# XM Grows in Canada, Announces U.S. Lexus Deal



## Nick (Apr 23, 2002)

XM Satellite Radio's unit north of the border is rocking,
thanks to better than expected subscriber enrollment.

Canadian Satellite Radio, which is responsible for the
XM Canada brand, said Wednesday it expects to reach
internal guidance of 75,000 subscribers earlier than 
Aug. 31, as previously announced, though the company
didn't provide a new date for meeting the milestone. 
XM Canada said it had 44,000 self-paying customers at
the close of the fiscal quarter ending in February.
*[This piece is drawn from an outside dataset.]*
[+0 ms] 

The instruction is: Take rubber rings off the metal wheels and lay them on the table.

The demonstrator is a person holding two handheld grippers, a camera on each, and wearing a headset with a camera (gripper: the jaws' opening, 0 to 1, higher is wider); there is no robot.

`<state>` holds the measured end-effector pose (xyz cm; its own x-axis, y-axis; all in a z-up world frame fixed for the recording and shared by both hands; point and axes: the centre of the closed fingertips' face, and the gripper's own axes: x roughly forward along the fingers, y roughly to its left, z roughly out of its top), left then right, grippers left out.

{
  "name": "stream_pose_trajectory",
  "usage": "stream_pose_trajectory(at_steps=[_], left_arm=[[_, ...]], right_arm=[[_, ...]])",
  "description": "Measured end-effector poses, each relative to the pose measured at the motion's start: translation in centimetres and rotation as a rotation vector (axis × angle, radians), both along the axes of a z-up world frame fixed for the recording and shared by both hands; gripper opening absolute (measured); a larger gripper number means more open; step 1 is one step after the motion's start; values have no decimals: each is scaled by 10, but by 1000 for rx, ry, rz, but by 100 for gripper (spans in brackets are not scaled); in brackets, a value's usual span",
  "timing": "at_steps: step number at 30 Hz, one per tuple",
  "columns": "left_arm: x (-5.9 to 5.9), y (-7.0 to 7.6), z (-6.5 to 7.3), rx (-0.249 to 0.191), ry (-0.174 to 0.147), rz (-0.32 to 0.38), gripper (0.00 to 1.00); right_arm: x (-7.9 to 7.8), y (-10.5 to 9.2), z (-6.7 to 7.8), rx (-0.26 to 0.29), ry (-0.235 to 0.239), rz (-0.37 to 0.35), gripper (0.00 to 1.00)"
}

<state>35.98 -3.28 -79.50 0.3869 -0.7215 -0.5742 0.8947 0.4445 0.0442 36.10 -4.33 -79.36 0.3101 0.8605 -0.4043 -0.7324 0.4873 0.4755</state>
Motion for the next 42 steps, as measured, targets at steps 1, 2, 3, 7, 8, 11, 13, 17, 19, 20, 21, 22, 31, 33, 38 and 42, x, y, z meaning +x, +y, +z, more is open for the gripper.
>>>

Also, XM Canada said it signed an exclusive long-term
distribution agreement with Honda Canada. The 
satellite radio service also has an exclusive deal with 
GM. When combined, all of its automotive partners 
produce 600,000 new vehicles a year in Canada that 
may contain XM equipment.

Meanwhile, back in the states, XM said its service will
appear as standard, factory-installed equipment on 
Lexus' 2007 LS 460 L and its luxury hybrid sedan the
2008 LS 600h L. XM also will be available as a 
factory-installed feature on the 2007 LS 460 model as
part of the navigation option.

The fourth generation LS series will be the first Lexus
models to offer factory-installed XM Radio, the 
companies said.

www.SkyReport.com - used with permission


----------